USA Rice and industry leaders are seeking legislation to remove barriers to U.S. trade with Cuba to ease the way for U.S. rice exports to the island nation.
The groups are members of the U.S. Agriculture Coalition for Cuba, a group that supports improving agricultural trade between the U.S. and Cuba.
“USA Rice wants a piecemeal approach to be taken both administratively and legislatively to ease current restrictions on trade, travel, financing, etc., so that Cuba can grow its economy and become a reliable commercial importer of U.S. rice once again,” USA Rice’s Vice President of Policy and Government Affairs Peter Bachmann said Monday.
“However, any legislative action that liberalizes the U.S.-Cuba relationship is seen as very contentious among a bipartisan group within Congress because of the political implications for South Florida and Miami, where there’s a dense Cuban and Cuban-American population. This makes passage of legislation difficult with a Democrat majority in Congress and close to impossible with a Republican majority.”

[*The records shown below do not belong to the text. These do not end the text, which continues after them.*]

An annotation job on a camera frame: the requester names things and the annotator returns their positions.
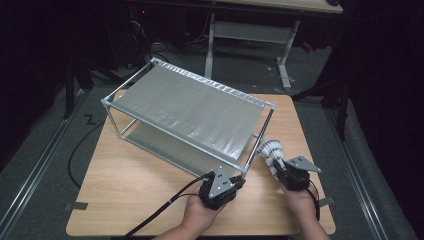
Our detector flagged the metal floor rail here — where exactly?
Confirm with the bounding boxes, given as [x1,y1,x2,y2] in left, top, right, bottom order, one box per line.
[0,88,86,232]
[323,107,390,240]

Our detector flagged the right hand-held gripper black cable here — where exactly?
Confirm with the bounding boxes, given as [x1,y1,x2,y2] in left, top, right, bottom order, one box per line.
[304,179,322,223]

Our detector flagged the hand-held gripper black cable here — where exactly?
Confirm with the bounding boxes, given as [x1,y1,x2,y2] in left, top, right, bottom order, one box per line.
[120,170,217,240]
[304,179,322,223]

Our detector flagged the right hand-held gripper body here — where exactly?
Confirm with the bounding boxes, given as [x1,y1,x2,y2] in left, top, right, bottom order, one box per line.
[277,155,323,192]

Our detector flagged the dark computer tower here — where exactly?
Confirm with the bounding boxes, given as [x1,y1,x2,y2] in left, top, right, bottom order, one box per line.
[127,5,152,68]

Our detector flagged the person's left hand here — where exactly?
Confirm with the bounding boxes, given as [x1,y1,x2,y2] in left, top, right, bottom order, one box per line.
[180,192,228,235]

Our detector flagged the person's right hand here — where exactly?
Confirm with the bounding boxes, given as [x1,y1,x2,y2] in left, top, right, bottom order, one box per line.
[280,184,322,225]

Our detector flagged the desk with white metal legs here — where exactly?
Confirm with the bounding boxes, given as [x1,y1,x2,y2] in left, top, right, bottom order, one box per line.
[202,0,344,91]

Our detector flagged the white cloth with grey diamonds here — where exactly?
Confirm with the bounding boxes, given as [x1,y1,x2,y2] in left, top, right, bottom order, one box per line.
[256,138,288,182]

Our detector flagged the black metal stand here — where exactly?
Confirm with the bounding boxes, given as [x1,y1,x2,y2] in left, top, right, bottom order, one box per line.
[294,75,352,142]
[62,57,148,121]

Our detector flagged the grey two-tier metal rack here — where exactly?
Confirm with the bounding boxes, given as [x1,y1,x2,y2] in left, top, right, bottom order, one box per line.
[100,56,278,178]

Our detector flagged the bundle of black cables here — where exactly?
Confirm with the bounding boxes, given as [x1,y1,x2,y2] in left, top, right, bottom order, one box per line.
[137,41,176,68]

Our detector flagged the left hand-held gripper black cable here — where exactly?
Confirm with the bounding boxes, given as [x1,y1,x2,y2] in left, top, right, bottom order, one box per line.
[120,170,217,240]

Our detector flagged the grey tape strip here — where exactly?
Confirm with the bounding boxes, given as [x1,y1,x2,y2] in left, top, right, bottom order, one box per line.
[318,196,336,208]
[63,201,90,212]

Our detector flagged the black floor cable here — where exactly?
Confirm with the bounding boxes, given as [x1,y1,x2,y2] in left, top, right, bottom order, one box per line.
[67,120,106,189]

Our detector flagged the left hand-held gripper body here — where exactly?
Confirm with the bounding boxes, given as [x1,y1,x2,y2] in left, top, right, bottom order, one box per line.
[198,165,240,212]

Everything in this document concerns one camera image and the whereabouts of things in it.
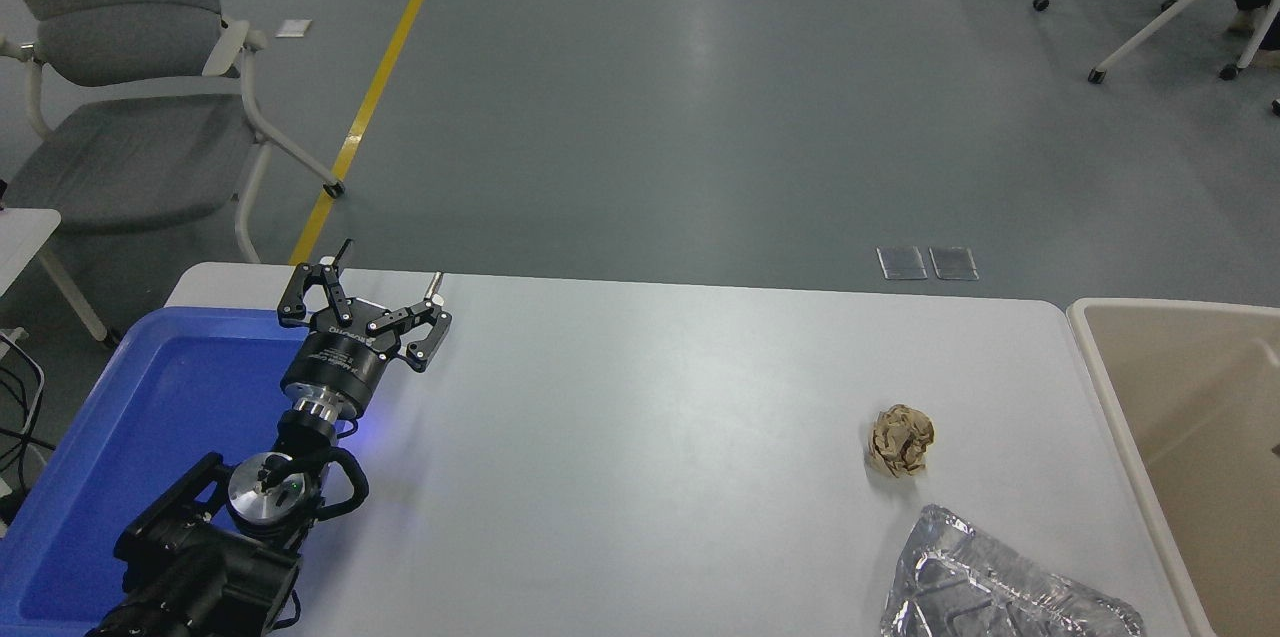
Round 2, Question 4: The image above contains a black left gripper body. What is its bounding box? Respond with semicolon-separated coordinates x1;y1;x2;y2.
281;300;402;411

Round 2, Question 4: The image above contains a blue plastic tray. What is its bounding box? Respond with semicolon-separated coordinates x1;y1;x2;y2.
0;307;363;637

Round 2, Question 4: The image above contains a grey office chair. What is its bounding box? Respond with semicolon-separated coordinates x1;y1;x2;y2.
0;0;347;266

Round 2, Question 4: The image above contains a small white table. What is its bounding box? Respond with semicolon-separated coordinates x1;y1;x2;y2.
0;207;117;350

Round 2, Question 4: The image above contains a clear floor plate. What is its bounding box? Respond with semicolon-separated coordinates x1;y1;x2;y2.
929;246;980;280
877;246;928;280

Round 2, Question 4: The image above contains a crumpled tan paper ball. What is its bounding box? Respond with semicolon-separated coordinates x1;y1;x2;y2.
866;404;936;480

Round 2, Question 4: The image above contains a crumpled silver foil tray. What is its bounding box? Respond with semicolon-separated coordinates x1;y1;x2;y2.
880;504;1146;637

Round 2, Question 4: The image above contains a large pale bin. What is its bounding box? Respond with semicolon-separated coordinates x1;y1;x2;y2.
1065;295;1280;637

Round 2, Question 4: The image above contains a white wheeled chair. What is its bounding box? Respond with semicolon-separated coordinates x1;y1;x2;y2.
1033;0;1280;85

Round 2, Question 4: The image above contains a black cable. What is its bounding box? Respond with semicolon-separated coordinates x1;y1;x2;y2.
0;427;53;508
0;335;47;423

Bachmann noted President Joe Biden’s administration has not prioritized relations with Cuba as President Barack Obama did.
“Regardless of whatever administrative actions are taken, congressional action to allow for financing and/or lifting of the embargo are necessary for normal commerce to resume,” Bachmann said.
Major rice consumer Cuba was once a top market for U.S. rice exports, and Arkansas grows nearly half of all rice produced in the U.S.
Cuba now imports rice from Asian and South American countries, according to a recent USA Rice news release.
Cuba can currently buy U.S. rice legally if the importer pays in cash up front and uses a third-country bank, such as the Bank of Canada, as an intermediary to allow the exchange of any money, per the Trade Sanctions Reform and Export Enhancements Act of 2000.
The requested legislation would allow U.S. banks to directly provide financing for Cuban buyers and help U.S. exporters compete for better credit terms.
Cuba is facing increasing economic pressures brought on by the pandemic.
Cubans are experiencing shortages of food, energy, medicine and fuel, and recent protests spurred Biden to issue a statement about three weeks ago calling on the nation to respect the right to peaceful protest.
Cuba’s economy is recovering gradually and should show growth this year, but the country’s economy is still 7.3% below where it was in 2019, per a July 21 Reuters report.
The U.S. imposed an arms embargo against the country in 1958 in the wake of the Cuban Revolution, Fidel Castro’s rise to power and the establishment of a Socialist state in Cuba. President John F. Kennedy’s administration imposed an all-encompassing trade embargo in 1962.
The U.S. trade embargo cannot be lifted without Congressional approval and remains in place today.
President George H.W. Bush increased U.S. economic sanctions against Cuba in 1992 following the collapse of the Soviet Union, but offered a path to normalizing relations via significant political and economic reforms, according to the Council on Foreign relations, an independent nonpartisan think tank.
The U.S. embargo was further tightened and codified in 1996, penalizing foreign companies that do business with Cuba.
Obama eased restrictions on travel and remittances in 2009, in a move considered the most notable step toward normalizing relations with the country to date.
The Cuban government approved several economic reforms in 2011.
Obama and Raul Castro announced plans to restore full diplomatic ties after a prisoner exchange in 2015, though the Republican-controlled Congress at the time vowed to uphold the economic embargo.
In 2015, Gov. Asa Hutchinson called for Arkansas to position itself to export goods like rice and poultry to Cuba, as Congress considered ending the 50-year-old trade embargo with the nation. In 2016, Arkansas Rice Federation members traveled to Cuba to discuss the future of trade. Then, in 2017, President Donald Trump announced he would reinstate travel and business restrictions.
In May, Biden eased Trump-era sanctions against Cuba, focusing on expanding travel and making it easier for families to visit relatives in the country.